LA COUVERTURE MALADIE UNIVERSELLE
Créée par la loi N° 99-641 du 27 juillet 1999, elle a pris effet au 1er janvier 2000.
Le dispositif est accessible à toute personne résidant en France de manière stable et régulière et n’ayant pas droit à l’assurance maladie à un autre titre.
* Personnes résidant en France depuis 3 mois de manière stable et régulière pour une demande initiale.
* Ne pas être couvert par un autre régime.
* Ne plus bénéficier de dispositions de maintien de droits.
Un droit gratuit pour les personnes les plus démunies
La CMU de base est gratuite pour les revenus les plus faibles. Pour la période du 01/10/2007 au 30/09/2008, le plafond de ressources permettant de bénéficier de la CMU de base gratuite est fixé à 8 644 euros par an, quelle que soit la composition de la famille.

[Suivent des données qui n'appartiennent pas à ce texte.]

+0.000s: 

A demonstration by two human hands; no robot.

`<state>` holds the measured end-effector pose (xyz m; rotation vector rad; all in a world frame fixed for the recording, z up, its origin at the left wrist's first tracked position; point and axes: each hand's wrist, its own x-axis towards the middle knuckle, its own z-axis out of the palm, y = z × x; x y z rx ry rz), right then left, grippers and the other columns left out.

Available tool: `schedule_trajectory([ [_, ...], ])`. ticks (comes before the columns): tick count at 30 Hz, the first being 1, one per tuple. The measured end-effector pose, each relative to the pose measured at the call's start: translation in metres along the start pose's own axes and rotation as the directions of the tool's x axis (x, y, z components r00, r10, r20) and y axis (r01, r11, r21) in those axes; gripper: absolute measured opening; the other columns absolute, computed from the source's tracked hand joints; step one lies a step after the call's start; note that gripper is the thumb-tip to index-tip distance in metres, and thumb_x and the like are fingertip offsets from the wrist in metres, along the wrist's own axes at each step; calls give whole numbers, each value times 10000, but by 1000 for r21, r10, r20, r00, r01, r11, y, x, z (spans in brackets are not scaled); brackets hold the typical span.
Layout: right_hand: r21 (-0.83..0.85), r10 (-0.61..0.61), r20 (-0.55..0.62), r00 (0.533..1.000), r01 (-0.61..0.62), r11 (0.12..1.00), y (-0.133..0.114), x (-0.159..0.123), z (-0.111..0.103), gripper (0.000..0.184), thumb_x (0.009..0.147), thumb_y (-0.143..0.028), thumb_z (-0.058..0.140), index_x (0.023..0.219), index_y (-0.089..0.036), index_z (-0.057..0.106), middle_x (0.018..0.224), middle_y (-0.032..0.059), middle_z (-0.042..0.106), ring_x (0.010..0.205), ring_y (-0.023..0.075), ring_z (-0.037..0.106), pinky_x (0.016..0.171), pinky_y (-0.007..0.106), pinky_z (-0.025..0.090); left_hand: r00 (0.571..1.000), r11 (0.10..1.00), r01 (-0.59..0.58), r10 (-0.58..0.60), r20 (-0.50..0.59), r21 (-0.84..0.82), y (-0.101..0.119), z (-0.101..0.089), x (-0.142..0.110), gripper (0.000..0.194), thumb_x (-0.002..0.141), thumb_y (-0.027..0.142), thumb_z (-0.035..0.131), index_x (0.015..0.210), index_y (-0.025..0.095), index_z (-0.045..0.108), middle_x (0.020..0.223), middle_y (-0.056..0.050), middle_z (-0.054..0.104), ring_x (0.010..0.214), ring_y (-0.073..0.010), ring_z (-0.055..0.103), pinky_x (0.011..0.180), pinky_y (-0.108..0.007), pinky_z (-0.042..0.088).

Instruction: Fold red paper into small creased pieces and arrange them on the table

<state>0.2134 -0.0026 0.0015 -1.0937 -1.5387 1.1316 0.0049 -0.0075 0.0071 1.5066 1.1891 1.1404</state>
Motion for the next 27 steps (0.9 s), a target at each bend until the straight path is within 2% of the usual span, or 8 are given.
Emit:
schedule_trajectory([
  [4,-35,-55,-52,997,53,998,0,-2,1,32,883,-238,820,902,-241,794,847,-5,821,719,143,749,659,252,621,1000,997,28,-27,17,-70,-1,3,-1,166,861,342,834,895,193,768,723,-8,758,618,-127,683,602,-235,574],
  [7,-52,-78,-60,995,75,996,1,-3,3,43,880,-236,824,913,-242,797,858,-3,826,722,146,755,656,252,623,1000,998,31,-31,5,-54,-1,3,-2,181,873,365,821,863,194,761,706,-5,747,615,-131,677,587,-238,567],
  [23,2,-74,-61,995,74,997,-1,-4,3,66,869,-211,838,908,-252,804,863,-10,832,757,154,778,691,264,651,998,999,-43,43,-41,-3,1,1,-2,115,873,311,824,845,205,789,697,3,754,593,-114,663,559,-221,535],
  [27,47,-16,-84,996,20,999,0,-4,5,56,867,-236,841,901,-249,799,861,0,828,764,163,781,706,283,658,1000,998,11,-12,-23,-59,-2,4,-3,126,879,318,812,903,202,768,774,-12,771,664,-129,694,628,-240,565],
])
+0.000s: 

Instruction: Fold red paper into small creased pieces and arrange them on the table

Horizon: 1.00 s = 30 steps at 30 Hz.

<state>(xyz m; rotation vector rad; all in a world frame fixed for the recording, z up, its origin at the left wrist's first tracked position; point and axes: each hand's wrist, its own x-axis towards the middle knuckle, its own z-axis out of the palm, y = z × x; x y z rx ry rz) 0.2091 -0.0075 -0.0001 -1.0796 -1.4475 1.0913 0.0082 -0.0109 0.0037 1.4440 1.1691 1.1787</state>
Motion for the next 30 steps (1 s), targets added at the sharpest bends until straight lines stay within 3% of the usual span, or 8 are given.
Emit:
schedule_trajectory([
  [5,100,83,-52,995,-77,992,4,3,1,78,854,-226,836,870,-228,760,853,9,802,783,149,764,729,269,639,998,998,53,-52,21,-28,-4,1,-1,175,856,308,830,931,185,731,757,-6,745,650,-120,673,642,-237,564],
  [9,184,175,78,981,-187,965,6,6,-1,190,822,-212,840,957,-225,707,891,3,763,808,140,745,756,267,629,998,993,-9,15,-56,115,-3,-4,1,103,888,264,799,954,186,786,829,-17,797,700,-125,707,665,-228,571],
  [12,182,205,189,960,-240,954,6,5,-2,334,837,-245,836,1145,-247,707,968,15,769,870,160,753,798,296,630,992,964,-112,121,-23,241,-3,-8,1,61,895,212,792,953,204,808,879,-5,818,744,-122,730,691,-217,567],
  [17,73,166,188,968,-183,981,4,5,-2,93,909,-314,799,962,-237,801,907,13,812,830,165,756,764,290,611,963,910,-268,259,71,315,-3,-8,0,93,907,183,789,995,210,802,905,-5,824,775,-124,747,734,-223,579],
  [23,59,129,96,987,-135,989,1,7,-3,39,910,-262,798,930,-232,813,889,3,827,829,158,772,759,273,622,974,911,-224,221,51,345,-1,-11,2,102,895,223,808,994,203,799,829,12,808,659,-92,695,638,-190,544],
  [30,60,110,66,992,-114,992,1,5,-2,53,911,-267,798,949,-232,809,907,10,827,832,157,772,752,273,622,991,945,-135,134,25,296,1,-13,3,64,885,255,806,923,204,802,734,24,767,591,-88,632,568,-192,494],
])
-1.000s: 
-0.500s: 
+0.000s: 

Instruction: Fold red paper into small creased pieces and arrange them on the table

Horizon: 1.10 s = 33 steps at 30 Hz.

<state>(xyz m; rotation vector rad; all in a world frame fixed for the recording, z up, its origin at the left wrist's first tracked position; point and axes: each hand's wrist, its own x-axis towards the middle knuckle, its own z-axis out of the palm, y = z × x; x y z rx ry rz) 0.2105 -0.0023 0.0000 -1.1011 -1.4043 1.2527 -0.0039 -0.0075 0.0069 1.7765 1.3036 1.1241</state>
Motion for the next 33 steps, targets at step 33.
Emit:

Les bénéficiaires du RMI sont exonérés de plein droit de la cotisation à la CMU de base.
La CMU de base est payante pour les revenus supérieurs au plafond. La cotisation est assise sur les revenus nets servant de base au calcul de l’impôt sur le revenu, perçus au cours de l’année précédente, après déduction du montant de ce plafond.
Sont pris en compte les revenus de l’assuré et de ses ayants droit, dont les avantages en nature et revenus procurés par des biens mobiliers et immobiliers dont le bénéficiaire de la CMU a disposé, en France ou à l’étranger.
En sont exclus les prestations familiales, le RMI, l’allocation aux adultes handicapés, les indemnités temporaires, les prestations et rentes viagères servies aux victimes d’accidents du travail et à leurs ayants droit et le minimum vieillesse.
La CPAM calcule le montant de la cotisation : 8 % des revenus définis ci-dessus.
Le recouvrement de la cotisation est effectué par l’URSSAF, chaque trimestre civil.
Les prestations de la CMU de base
La personne qui bénéficie de la CMU de base a droit à l’ensemble des prestations en nature de l’assurance maladie maternité. Les prestations sont prises en charge comme pour les assurés relevant du régime général de la sécurité sociale. Restent à la charge de l’assuré le ticket modérateur et le forfait journalier hospitalier.
Par ailleurs, la personne bénéficiant de la CMU de base dispose du tiers payant pour tous ses soins.
LA CMU COMPLEMENTAIRE
Ce droit est ouvert à toutes les personnes qui remplissent les conditions de résidence et de ressources. Depuis la mise en place du dispositif, en 2000, les allocataires du RMI y ont en droit d’office ainsi que les membres de leur foyer.
La CMU complémentaire gratuite est un droit pour l’assuré social. Elle n’est en aucun cas une obligation.
Le dépôt de la demande
Il se fait auprès de la CPAM pour le régime général, auprès de la caisse de MSA pour le régime agricole et auprès de la caisse d’assurance maladie et maternité pour les travailleurs non salariés non agricoles.
La composition du dossier
Le dossier comprend le formulaire de demande (document CERFA), une déclaration de ressources, les pièces justificatives relatives à la résidence, des pièces justificatives de la composition et des revenus du foyer.
La demande doit indiquer l’organisme choisi pour assurer la protection complémentaire.
Lorsque l’assuré était déjà garanti par un organisme apparaissant sur la liste de ceux participant à la CMU complémentaire gratuite, il doit indiquer cette société.
La décision d’octroi
La décision d’octroi est accordée par l’assurance maladie pour une période d’un an renouvelable. Elle est notifiée à l’intéressé dans les deux mois de la date de réception du dossier de demande complet. Lorsque la situation du demandeur l’exige, l’attribution peut avoir lieu immédiatement pour les personnes présumées remplir les conditions de ressources et de résidence.
Lorsque la CPAM accepte le dispositif de CMU complémentaire gratuite, elle adresse à l’assuré social une attestation de droits et lui demande de mettre à jour sa carte Vitale.
Le renouvellement doit être demandé au moins deux mois avant la date d’expiration de la période, dans les mêmes formes que la demande initiale.
Dossier à retirer au CCAS qui vous aidera à le compléter et qui le transmet à la Caisse de sécurité sociale.